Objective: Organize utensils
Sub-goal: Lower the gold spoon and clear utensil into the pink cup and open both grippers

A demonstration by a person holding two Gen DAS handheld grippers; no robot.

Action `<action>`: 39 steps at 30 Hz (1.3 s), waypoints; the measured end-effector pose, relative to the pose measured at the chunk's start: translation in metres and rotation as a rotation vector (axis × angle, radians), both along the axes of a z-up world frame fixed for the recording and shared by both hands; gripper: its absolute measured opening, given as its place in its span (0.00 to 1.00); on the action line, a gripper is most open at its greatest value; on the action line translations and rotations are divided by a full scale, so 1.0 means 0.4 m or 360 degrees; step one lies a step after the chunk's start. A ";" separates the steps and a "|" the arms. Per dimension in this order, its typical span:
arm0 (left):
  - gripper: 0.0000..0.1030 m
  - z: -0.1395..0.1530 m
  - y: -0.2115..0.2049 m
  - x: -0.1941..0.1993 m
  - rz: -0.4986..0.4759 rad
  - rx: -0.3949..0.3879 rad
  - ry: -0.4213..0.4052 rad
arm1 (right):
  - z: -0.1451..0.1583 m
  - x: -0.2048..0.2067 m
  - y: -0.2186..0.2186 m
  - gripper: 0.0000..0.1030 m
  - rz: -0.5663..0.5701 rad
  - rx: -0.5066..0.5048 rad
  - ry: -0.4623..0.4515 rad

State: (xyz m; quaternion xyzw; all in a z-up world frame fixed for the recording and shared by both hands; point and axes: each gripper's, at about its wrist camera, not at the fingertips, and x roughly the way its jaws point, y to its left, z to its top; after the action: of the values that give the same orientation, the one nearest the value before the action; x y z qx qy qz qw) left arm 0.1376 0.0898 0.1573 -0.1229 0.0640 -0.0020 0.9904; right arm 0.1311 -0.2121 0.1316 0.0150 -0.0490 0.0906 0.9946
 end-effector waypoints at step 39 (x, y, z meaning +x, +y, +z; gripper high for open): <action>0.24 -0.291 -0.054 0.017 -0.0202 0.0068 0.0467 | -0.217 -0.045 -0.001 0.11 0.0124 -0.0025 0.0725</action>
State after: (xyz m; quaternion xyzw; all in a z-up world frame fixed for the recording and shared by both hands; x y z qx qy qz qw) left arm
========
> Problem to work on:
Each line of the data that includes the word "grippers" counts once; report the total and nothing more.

> Exercise output:
2